I have not checked on the main branch, but the same line might be present here: https://github.com/pandas-dev/pandas/blob/d72f165eb327898b1597efe75ff8b54032c3ae7b/pandas/core/groupby/grouper.py#L853
Expected Behavior
Don't issue FutureWarning
Installed Versions
Comment From: rhshadrach
Thanks for the report. It appears to me we should only be doing this check when obj
is a DataFrame. PRs to fix are welcome. I think this can go in 2.3.
Comment From: sanggon6107
take
Comment From: sanggon6107
Hi @rhshadrach,
I've found that Series.groupby
doesn't show the warning on the main branch(70edaa0
) since Series.__getitem__
currently always treats the integer key as a label as discussed at #50617.

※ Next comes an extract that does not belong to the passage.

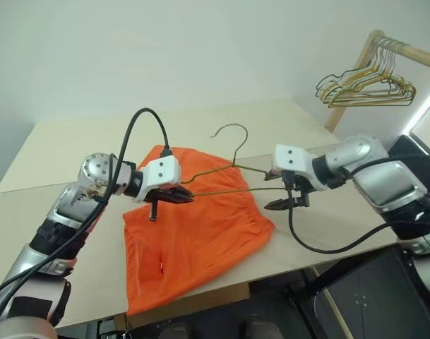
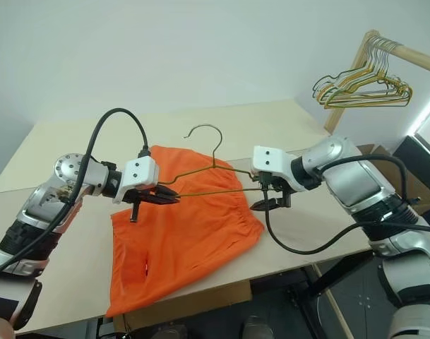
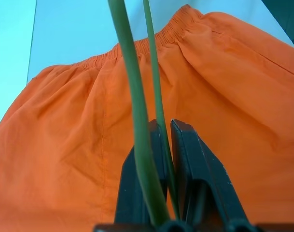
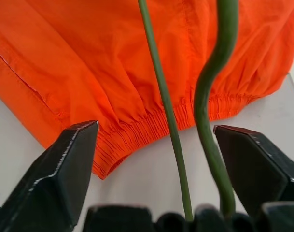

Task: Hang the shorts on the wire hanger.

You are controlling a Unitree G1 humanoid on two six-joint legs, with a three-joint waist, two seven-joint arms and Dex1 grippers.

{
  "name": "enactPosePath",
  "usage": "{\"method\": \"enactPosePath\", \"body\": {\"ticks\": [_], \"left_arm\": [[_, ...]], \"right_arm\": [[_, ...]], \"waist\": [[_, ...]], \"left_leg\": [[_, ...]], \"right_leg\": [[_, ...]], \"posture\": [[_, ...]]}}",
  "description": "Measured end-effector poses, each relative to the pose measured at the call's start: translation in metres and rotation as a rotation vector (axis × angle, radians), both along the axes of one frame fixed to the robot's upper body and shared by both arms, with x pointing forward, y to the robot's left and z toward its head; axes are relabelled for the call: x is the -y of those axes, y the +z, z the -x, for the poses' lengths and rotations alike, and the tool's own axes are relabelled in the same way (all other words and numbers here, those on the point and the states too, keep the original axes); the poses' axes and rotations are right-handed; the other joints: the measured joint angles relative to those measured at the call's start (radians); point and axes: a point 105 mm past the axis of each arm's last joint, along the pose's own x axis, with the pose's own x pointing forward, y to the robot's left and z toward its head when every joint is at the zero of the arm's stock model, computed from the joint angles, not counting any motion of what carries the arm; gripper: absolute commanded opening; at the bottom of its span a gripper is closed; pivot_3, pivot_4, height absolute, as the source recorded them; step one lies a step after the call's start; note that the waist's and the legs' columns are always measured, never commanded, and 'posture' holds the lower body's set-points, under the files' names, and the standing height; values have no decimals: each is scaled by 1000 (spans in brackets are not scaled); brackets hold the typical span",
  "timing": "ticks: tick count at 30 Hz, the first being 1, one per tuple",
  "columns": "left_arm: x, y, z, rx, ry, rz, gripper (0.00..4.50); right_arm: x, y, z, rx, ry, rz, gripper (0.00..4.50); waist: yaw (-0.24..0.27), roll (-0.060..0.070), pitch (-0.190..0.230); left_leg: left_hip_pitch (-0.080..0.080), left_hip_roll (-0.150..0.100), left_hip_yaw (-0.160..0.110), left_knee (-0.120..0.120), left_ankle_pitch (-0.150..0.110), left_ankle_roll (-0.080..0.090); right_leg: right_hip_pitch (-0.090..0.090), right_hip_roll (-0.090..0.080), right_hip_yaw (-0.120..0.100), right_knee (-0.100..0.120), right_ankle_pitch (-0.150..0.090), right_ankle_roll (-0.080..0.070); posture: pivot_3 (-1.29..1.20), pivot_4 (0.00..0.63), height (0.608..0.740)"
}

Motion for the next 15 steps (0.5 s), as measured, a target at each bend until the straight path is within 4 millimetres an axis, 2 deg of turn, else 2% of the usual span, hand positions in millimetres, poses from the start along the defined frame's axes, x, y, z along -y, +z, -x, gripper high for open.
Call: {"method": "enactPosePath", "body": {"ticks": [9,10,14,15], "left_arm": [[-1,-2,4,-8,-22,-13,10],[0,-2,4,-3,-28,-13,10],[0,-1,6,4,-57,-19,10],[0,-2,6,-2,-63,-18,360]], "right_arm": [[-5,3,5,-41,48,7,279],[-4,3,5,-43,50,10,40],[-4,3,9,-58,72,22,40],[-4,3,10,-59,76,24,9]], "waist": [[0,0,0],[0,0,0],[-3,0,0],[-3,0,0]], "left_leg": [[-1,0,0,0,0,0],[-1,0,0,0,0,0],[0,0,0,1,0,0],[0,0,0,1,0,0]], "right_leg": [[0,0,-1,-1,0,1],[0,0,-1,-1,0,1],[0,0,-1,-1,0,1],[0,0,-1,-1,0,1]], "posture": [[-21,0,740],[-25,0,740],[-30,0,740],[-30,0,740]]}}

Do we still need to do the check only when obj
is a DataFrame
? I personally think it might make sense though since Series
doesn't have columns.
Comment From: rhshadrach
I've found that
Series.groupby
doesn't show the warning on the main branch
This is because that deprecation has been enforced on the main branch for the 3.0 release. However we will be releasing 2.3 prior to this, and the warning still shows on the 2.3.x branch. This is where the fix should go.
Comment From: Anurag-Varma
This can be closed right, as the pr is merged
Comment From: TiborVoelcker
I originally thought that the implementation on main might be even more dangerous:
If grouping a pd.Series
, and if gpr.name
happens to be in the index of the series, one could get some really weird results. The assignment in https://github.com/pandas-dev/pandas/blob/d72f165eb327898b1597efe75ff8b54032c3ae7b/pandas/core/groupby/grouper.py#L853 would then be valid.
I have experimented a bit to get a bug (by making a series containing series, etc.), but I could never get https://github.com/pandas-dev/pandas/blob/d72f165eb327898b1597efe75ff8b54032c3ae7b/pandas/core/groupby/grouper.py#L857 to return True
. Therefore, it seems to be fine. I was intentionally trying to break it anyway, and it would probably never happen naturally.
But the point I was trying to make might still be valid, just from a "cleaner code" standpoint: I believe an assumption is made in line 853 (that the obj
is a pd.DataFrame
), without checking it. So I just thought that this should be added, maybe even just by using obj_gpr_column = obj.loc[:, gpr.name]
.
I would gladly add this quick check, if wanted. But as I could not trigger a bug, I don't longer think this is strictly necessary.
So in short: Yes, I believe this issue can be closed. Thanks @sanggon6107 for the fast fix!
Comment From: rhshadrach
Thanks @Anurag-Varma - agreed. Closing.